Однако разнарядка по доставке систематически не выполняется. Из-за отсутствия потребных продуктов в меню отсутствует достаточный ассортимент блюд, страдает качество приготовления, что вызывает справедливые нарекания коллектива.

Фактически ежедневная картина доставки выглядит:

гуляша – ноль порций,

рагу – ноль порций,

шницелей – ноль порций,

фарша – ноль килограммов,

супового набора и костей – ноль килограммов,

мяса второй категории – двадцать килограммов.

В целях улучшения питания коллектива, просим Вас оказать содействие в устранении имеющихся недостатков.

Председатель бюро народного контроля Арутюнов».

– Наверное, так и есть, – после паузы неуверенно сказал Ивакин.

– Так-то оно так, я в этом нисколько не сомневаюсь. Но почему он пишет нам, ничего не выяснив? У рабочих воруют мясо. Кто? Когда? Сколько всего наворовано за год, за полгода, в конце концов – за квартал? При каких обстоятельствах? Чем оправдывается тот же мясокомбинат, тот же трест столовых? Кто – я должен отвечать на все эти вопросы или он – народный контроль? Что за привычка – к маминой юбке, к иждивенчеству?! Куда идет с мясокомбината занаряженное вам мясо?

– Трудно сказать.

– Трудно. Но можно. Для этого и существуют на заводе народный контроль, местком, партком. Для этого много кой-чего существует, надо только не стесняться пользоваться советскими законами! Письмо твоего Арутюнова впечатляет и в комментариях не нуждается. Но почему сами не хотите разобраться, почему не верите в свои силы?!

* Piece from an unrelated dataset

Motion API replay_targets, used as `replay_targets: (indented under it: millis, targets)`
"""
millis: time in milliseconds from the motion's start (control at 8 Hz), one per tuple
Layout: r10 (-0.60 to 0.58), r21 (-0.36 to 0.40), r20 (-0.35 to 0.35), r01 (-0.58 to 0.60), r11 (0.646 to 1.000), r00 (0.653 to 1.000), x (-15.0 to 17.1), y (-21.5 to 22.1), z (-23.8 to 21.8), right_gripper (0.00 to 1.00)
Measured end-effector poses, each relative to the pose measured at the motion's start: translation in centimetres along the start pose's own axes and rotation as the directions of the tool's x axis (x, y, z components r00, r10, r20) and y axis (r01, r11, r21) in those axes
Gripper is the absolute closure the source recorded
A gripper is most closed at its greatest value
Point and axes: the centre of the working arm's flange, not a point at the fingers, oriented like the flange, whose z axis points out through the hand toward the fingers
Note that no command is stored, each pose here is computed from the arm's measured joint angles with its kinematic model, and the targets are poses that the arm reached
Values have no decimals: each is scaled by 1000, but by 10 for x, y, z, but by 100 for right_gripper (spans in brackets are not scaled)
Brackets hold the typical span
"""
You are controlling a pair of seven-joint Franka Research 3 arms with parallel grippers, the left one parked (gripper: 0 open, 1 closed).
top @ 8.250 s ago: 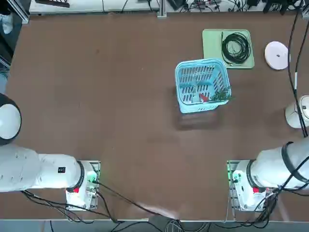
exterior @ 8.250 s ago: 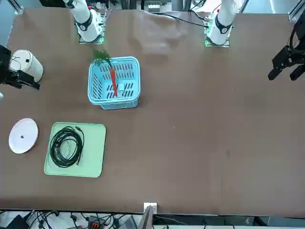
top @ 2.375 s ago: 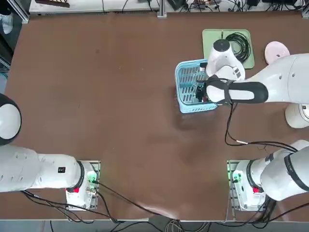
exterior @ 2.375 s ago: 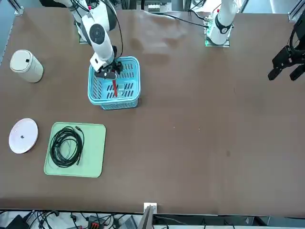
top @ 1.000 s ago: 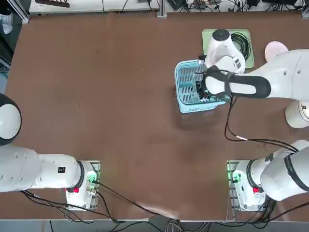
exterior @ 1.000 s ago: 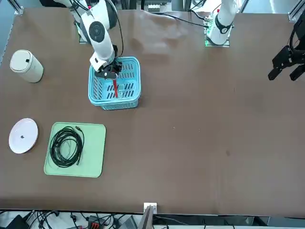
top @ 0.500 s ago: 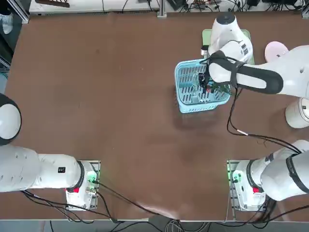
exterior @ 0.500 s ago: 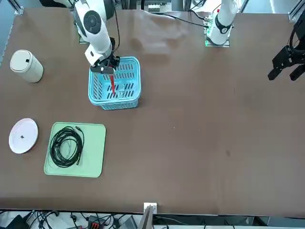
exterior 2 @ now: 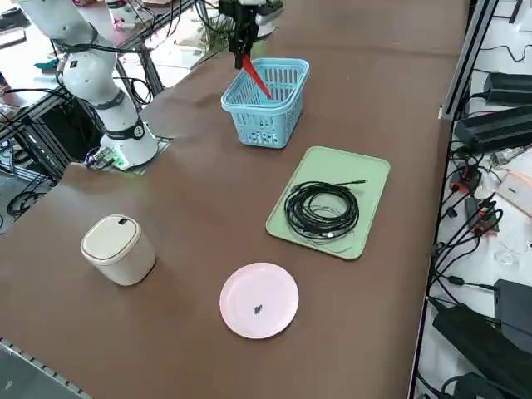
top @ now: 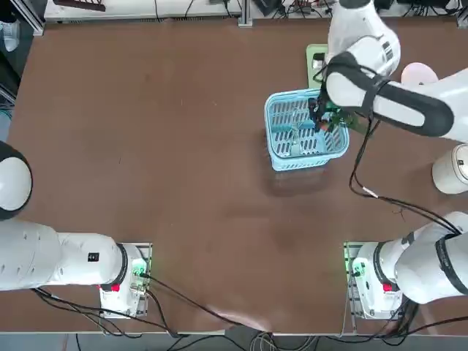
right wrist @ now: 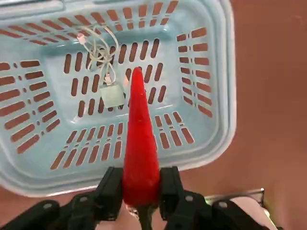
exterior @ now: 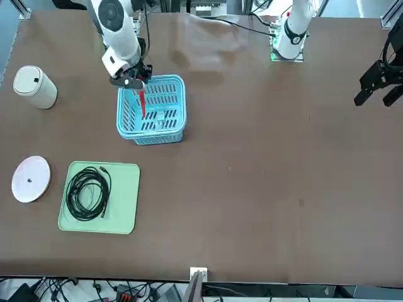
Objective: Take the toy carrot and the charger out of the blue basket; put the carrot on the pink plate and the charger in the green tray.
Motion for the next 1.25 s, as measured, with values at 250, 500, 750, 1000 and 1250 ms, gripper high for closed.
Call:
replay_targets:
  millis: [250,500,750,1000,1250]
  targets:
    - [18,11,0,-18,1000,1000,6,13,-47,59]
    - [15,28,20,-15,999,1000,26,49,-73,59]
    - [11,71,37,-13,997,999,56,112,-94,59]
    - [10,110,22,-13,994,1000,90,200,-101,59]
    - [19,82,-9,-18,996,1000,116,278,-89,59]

– Ясно, – сказал Ивакин, – лично разберусь и доложу, как…

– Ну вот, опять за рыбу гроши, – едко оборвал его Георгий. – Зачем самому? Сначала пусть разберется народный контроль, пусть почешутся, а уж если будут у них затруднения – тогда и подключайся. Зачем тебе подменять общественность? Дай делу такой ход, такой акцент, чтобы его нельзя было замотать…

– Ясно. Я им подскажу. А столовка у нас на четыреста мест, новенькая – витражи, чеканка, любо-дорого посмотреть. В такой столовой грех без мясного духа. Производство тем более, Георгий Иванович, сами знаете, не из легких…

– Да что ты меня агитируешь! Я тебе говорю: узнайте, кто обворовывает рабочих; сделайте все основательно – с цифрами, с фактами, с мотивировками, а тогда выходите к нам. И я тебе обещаю раскрутить на всю катушку! Воров надо бить грамотно, иначе они так все обставят, что не найдешь концов.

– Есть, Георгий Иванович, вас понял.

– Если понял, чтобы через две недели была у меня на столе новая цидуля по этому делу. Но такая, чтобы – на убой. Притом делайте все по-тихому. Будь здоров. – Георгий положил трубку.

Теперь оставалось встретиться с новым начальником Водканалтреста Кошкиным, и, кажется, все главные дела будут подогнаны, а остальные подождут его возвращения.